Od 2030 roku auta z silnikami spalinowymi nie będą mogły wjechać do Amsterdamu – poinformowała rada miejska holenderskiej stolicy. Zakaz ma przyczynić się do poprawy jakości powietrza w mieście.
Według radnej Sharon Dijksmy zanieczyszczenia z rur wydechowych samochodów to "cichy zabójca". - To też jedno z największych zagrożeń dla zdrowia w Amsterdamie – podkreśliła.
Wdrażane stopniowo
Mimo że wielu Holendrów korzysta z rowerów, zanieczyszczenie powietrza w dużych miastach, takich jak Amsterdam czy Rotterdam, znacząco przekracza obowiązujące normy.

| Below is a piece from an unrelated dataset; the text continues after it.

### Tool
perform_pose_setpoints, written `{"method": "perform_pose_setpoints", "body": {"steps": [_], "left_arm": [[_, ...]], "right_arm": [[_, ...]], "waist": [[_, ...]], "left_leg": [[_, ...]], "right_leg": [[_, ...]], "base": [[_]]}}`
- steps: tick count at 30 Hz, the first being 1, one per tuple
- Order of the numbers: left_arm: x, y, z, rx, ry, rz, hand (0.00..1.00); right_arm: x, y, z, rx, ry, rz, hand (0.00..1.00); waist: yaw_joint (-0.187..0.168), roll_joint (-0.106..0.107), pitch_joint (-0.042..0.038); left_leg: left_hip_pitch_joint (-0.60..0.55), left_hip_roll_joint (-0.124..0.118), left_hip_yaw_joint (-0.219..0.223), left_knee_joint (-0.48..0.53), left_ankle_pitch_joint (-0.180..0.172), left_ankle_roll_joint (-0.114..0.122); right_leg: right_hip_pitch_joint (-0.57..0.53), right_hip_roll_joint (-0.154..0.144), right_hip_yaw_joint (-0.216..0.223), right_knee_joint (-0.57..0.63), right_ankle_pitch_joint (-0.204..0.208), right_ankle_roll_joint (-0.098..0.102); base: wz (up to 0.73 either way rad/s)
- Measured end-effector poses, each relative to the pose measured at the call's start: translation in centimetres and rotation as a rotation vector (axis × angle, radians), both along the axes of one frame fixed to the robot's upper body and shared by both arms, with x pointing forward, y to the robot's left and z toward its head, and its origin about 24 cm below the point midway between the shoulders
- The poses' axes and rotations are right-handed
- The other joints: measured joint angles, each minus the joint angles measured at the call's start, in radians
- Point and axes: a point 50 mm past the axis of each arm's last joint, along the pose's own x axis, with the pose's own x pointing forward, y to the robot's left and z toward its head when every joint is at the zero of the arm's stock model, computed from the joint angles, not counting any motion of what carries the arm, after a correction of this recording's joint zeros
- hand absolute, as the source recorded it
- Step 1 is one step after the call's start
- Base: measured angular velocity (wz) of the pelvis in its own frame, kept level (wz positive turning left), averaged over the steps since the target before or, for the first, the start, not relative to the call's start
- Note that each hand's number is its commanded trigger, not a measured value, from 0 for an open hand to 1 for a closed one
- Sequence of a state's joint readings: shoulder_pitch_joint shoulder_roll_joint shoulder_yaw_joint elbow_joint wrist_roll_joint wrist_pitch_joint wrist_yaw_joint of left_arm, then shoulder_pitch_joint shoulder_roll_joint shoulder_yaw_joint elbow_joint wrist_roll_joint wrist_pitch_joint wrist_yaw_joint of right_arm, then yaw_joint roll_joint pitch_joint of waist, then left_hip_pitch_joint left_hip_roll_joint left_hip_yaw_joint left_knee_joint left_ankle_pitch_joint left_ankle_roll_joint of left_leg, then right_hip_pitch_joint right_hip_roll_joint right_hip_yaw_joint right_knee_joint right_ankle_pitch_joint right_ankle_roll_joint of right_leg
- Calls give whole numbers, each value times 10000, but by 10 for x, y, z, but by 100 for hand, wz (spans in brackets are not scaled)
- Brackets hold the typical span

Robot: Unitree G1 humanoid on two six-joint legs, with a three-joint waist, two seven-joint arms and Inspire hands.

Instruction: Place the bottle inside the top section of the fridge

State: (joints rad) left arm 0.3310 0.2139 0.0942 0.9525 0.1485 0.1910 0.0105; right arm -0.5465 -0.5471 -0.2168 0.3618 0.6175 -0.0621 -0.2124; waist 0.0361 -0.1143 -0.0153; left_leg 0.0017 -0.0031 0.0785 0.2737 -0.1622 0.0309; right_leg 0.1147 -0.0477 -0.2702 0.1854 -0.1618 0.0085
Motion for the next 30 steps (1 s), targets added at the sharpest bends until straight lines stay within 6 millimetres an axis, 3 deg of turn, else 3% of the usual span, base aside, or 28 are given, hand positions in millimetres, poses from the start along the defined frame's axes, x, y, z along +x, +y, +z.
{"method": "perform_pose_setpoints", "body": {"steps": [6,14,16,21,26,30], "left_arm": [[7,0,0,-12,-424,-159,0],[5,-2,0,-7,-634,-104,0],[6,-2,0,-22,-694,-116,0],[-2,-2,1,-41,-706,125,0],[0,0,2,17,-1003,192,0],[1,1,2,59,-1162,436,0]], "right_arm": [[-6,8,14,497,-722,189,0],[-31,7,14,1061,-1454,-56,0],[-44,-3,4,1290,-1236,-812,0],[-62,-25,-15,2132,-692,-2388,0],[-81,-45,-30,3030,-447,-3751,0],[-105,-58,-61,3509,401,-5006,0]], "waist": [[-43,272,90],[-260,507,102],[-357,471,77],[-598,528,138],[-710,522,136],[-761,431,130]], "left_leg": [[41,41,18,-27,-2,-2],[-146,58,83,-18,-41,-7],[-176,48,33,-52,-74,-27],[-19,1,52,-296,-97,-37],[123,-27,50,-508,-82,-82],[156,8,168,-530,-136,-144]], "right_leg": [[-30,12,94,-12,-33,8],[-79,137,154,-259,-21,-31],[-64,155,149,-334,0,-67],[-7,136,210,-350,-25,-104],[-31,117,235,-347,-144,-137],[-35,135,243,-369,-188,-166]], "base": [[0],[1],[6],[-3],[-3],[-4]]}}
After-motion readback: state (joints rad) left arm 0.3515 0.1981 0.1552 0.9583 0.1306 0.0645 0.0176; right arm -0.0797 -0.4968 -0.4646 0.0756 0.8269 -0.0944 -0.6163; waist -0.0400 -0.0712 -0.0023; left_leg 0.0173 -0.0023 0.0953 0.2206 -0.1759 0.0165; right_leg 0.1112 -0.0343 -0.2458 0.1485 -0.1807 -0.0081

Holenderskie Ministerstwo Zdrowia przypomina, że obecny poziom emisji szkodliwych substancji może przyczynić się do powstawania chorób układu oddechowego.
Władze Amsterdamu chcą, by do końca następnej dekady auta z silnikami spalinowymi (na benzynę, olej napędowy) zniknęły z ulic miasta, a zastąpiły je samochody wyposażone w napęd alternatywny (np. elektryczny, wodorowy).
Przepisy będą wdrażane stopniowo – od 2020 roku do Amsterdamu nie będą mogły wyjechać samochody z silnikiem Diesla, które zostały wyprodukowane do 2005 roku.
Europa kontra spaliny
Amsterdam nie jest pierwszym europejskim miastem, które chce wprowadzić ograniczenia dotyczące aut z silnikami spalinowymi. Od października ubiegłego roku każdy, kto wjedzie do Brukseli samochodem z silnikiem Diesla, który został zaklasyfikowany jako najbardziej zanieczyszczający środowisko, musi liczyć się z mandatem o wysokości 350 euro.
Od roku 2030 sprzedaż nowych aut z silnikami Diesla i benzynowymi ma zostać zakazana w Danii.
Z kolei w Niemczech od stycznia wprowadzono zakaz korzystania ze starszych samochodów z silnikiem Diesla w niektórych częściach gęsto zaludnionego Zagłębia Ruhry.